*Task to complete*.
Take from the material every line that contains the word "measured".

*Working data*.
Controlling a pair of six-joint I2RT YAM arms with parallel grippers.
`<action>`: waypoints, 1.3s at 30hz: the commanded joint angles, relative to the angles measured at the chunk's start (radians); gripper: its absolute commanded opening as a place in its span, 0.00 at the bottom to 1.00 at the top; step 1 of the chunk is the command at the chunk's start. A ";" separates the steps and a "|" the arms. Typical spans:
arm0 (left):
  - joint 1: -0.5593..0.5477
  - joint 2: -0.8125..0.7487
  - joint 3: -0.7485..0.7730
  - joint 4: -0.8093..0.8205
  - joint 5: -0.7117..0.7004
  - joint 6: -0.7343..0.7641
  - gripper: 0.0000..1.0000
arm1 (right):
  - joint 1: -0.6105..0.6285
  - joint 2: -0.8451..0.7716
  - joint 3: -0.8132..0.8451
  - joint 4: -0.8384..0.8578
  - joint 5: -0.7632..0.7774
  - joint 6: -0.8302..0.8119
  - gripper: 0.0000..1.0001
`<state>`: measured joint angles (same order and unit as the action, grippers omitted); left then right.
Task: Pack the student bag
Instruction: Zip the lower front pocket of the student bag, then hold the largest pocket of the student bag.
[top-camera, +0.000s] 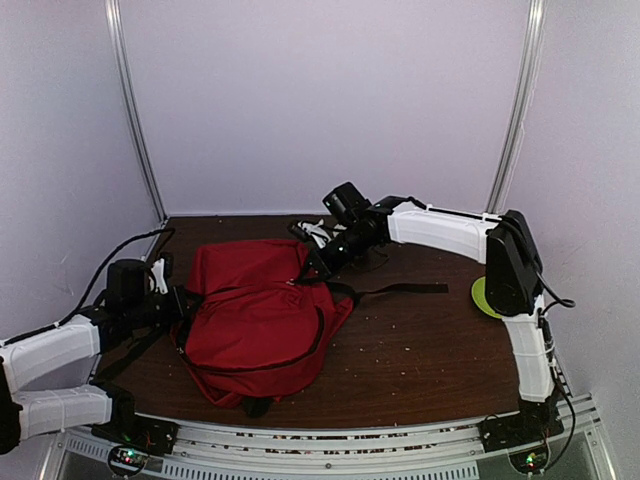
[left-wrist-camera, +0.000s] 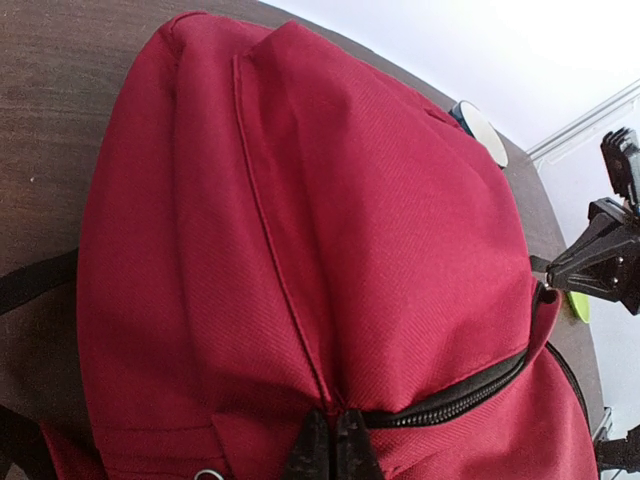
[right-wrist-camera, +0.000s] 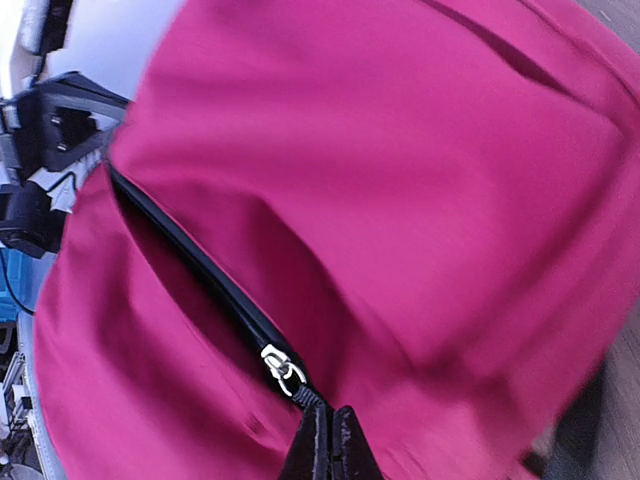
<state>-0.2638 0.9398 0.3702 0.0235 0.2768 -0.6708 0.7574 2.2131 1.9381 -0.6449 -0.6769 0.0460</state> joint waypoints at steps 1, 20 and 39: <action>0.003 -0.019 -0.007 -0.063 -0.070 0.030 0.00 | -0.065 -0.089 -0.077 -0.032 0.049 -0.044 0.00; 0.004 -0.176 0.227 -0.522 0.028 0.187 0.34 | -0.119 -0.231 -0.134 -0.029 0.046 -0.157 0.30; 0.001 -0.071 0.330 -0.823 0.089 0.137 0.38 | 0.420 -0.311 -0.333 0.028 0.297 -0.596 0.63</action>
<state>-0.2672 0.8452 0.6590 -0.7643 0.3981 -0.5640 1.1618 1.8637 1.5990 -0.6392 -0.5018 -0.4618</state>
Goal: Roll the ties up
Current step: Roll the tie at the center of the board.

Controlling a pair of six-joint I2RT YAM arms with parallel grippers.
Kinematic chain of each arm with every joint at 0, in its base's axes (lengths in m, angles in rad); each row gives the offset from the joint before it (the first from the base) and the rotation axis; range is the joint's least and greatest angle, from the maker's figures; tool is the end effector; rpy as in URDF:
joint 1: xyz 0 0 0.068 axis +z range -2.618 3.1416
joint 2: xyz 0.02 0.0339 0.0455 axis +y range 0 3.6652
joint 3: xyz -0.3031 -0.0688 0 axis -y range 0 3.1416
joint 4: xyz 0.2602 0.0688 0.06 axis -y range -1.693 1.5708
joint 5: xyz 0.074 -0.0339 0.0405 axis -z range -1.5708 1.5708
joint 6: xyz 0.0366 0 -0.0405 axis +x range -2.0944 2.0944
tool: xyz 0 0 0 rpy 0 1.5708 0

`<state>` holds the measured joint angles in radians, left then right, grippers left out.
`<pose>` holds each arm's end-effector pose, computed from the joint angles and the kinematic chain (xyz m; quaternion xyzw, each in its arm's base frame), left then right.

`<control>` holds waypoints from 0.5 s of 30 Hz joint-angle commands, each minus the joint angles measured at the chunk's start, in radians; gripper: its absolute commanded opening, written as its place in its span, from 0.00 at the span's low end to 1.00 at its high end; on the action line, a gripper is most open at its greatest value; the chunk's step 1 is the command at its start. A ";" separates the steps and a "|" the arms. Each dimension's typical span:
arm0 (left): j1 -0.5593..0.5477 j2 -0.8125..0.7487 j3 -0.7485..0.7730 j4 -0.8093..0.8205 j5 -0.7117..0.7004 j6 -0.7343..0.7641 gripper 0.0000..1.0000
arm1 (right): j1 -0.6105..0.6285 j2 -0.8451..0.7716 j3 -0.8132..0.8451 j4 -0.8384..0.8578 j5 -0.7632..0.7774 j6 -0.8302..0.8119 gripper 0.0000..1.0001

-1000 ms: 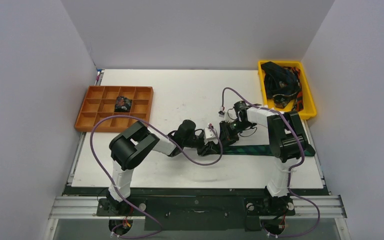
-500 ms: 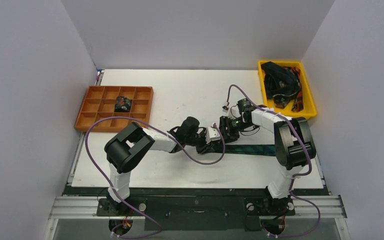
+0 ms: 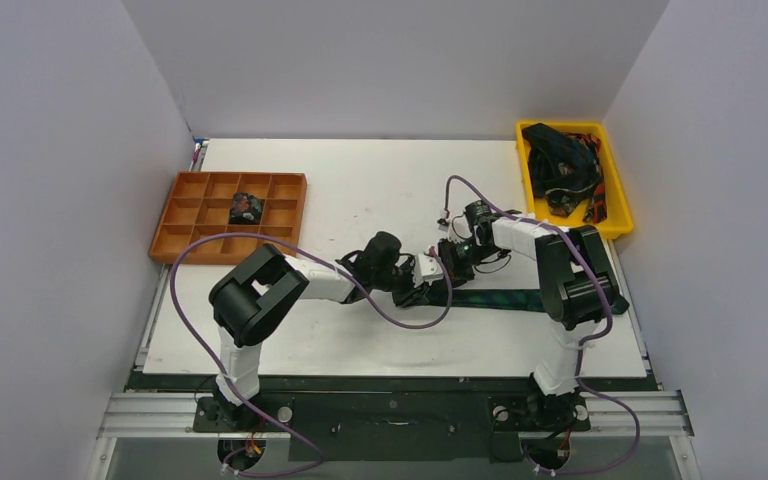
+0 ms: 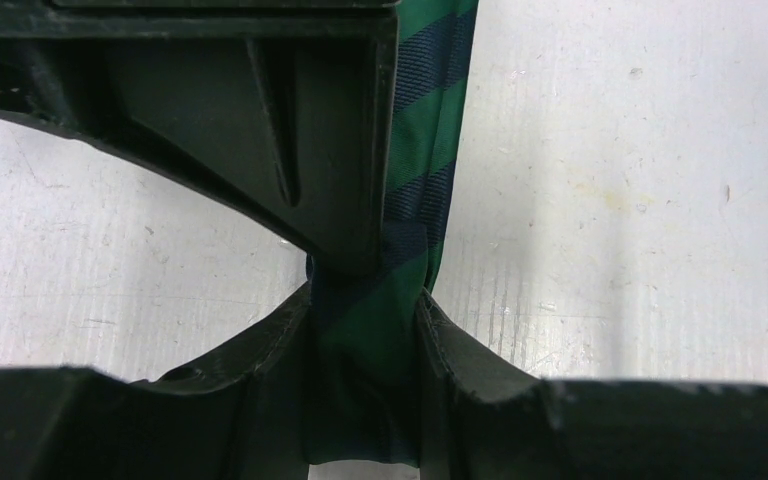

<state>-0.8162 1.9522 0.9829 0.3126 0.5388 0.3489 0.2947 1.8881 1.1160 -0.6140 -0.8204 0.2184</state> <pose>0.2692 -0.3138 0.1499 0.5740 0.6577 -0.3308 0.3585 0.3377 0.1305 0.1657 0.0716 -0.9111 -0.4056 0.0190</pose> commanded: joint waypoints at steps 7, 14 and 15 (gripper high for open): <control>0.020 0.033 -0.004 -0.170 -0.037 0.049 0.20 | -0.007 0.069 -0.005 -0.102 0.207 -0.158 0.00; 0.023 0.032 -0.016 -0.173 -0.022 0.060 0.19 | -0.104 -0.054 -0.055 -0.074 0.042 -0.089 0.26; 0.021 0.035 -0.017 -0.170 -0.020 0.059 0.19 | -0.107 -0.061 -0.059 -0.058 0.011 -0.083 0.30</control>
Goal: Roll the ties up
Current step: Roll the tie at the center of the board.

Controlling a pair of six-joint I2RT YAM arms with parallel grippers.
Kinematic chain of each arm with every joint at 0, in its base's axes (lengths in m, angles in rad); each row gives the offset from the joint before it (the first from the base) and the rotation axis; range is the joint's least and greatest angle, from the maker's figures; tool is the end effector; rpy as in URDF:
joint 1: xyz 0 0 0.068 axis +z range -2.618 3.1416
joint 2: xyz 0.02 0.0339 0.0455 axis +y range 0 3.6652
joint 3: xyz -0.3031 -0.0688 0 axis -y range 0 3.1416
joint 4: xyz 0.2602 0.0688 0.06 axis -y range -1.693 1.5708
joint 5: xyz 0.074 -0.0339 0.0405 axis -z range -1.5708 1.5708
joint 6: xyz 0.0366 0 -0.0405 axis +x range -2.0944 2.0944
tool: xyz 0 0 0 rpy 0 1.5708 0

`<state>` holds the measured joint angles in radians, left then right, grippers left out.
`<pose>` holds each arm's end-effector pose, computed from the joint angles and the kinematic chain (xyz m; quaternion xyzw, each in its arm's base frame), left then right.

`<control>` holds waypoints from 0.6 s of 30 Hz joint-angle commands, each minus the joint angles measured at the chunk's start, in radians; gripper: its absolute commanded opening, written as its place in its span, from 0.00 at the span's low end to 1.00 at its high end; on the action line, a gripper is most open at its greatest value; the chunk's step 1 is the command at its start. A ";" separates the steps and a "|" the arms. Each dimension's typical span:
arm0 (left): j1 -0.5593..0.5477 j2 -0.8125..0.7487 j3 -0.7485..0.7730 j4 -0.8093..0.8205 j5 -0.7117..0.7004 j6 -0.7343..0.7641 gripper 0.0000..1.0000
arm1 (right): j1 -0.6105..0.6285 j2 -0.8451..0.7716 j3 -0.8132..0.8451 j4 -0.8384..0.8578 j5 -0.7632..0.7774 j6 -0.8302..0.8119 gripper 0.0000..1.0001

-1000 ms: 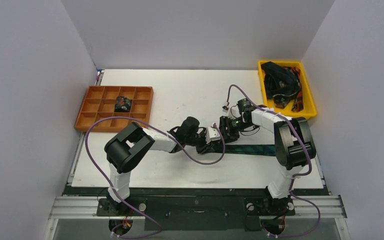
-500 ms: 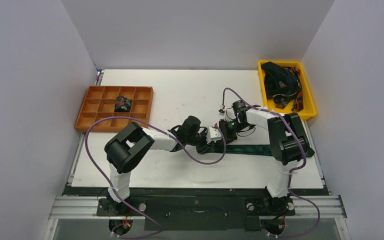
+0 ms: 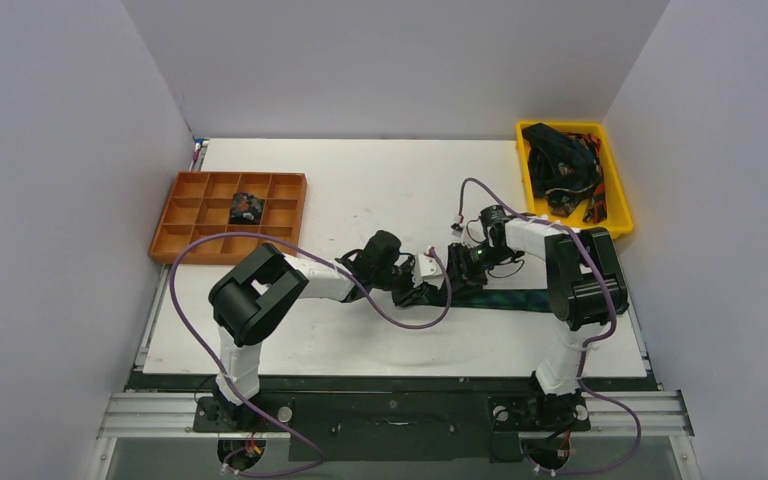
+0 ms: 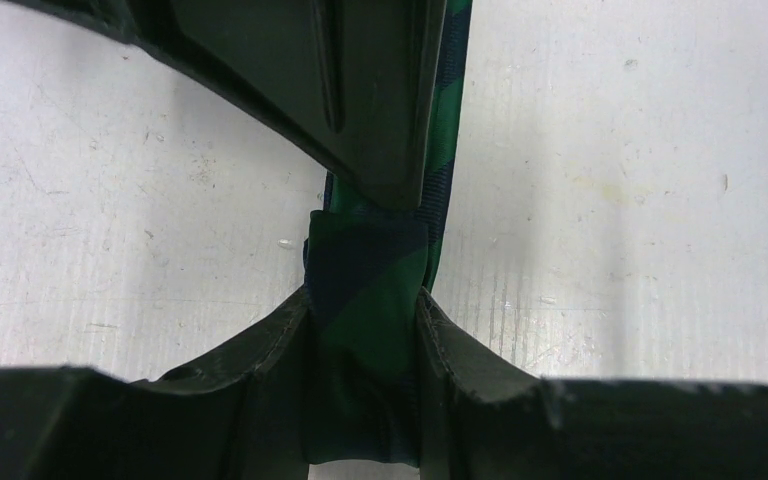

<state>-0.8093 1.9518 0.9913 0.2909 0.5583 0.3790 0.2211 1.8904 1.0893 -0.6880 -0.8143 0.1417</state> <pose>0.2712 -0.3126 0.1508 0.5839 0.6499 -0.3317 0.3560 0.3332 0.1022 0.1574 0.0526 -0.9161 -0.3959 0.0345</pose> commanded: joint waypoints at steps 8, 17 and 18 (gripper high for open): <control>0.012 0.043 -0.016 -0.151 -0.037 0.034 0.19 | -0.002 -0.051 -0.066 0.179 -0.103 0.099 0.41; 0.012 0.043 -0.019 -0.154 -0.041 0.032 0.20 | 0.024 -0.013 -0.075 0.293 -0.146 0.167 0.30; 0.013 0.042 -0.018 -0.154 -0.041 0.032 0.20 | 0.025 -0.016 -0.078 0.286 -0.147 0.157 0.23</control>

*Answer to this task*.
`<action>`: waypoints, 1.3s at 30hz: the commanded joint angles, relative to the angles measured at the chunk's start (radians); gripper: its absolute commanded opening as a place in its span, 0.00 at the bottom to 1.00 at the top; step 1 of the chunk is the command at the chunk's start. A ";" separates the steps and a "|" the arms. Typical spans:
`<state>`: measured joint angles (same order and unit as the action, grippers omitted); left then right.
`<state>` holds the measured joint angles in radians, left then right, grippers left out.
`<control>` holds waypoints from 0.5 s of 30 Hz joint-angle commands, each minus the joint angles measured at the chunk's start, in radians; gripper: its absolute commanded opening, written as its place in its span, from 0.00 at the span's low end to 1.00 at its high end; on the action line, a gripper is most open at its greatest value; the chunk's step 1 is the command at its start. A ";" separates the steps and a "|" the arms. Each dimension's typical span:
`<state>` holds the measured joint angles in radians, left then right, grippers left out.
`<control>` holds waypoints from 0.6 s of 30 Hz joint-angle commands, each minus the joint angles measured at the chunk's start, in radians; gripper: its absolute commanded opening, written as its place in its span, from 0.00 at the span's low end to 1.00 at its high end; on the action line, a gripper is most open at its greatest value; the chunk's step 1 is the command at its start. A ";" separates the steps and a "|" the arms. Each dimension's typical span:

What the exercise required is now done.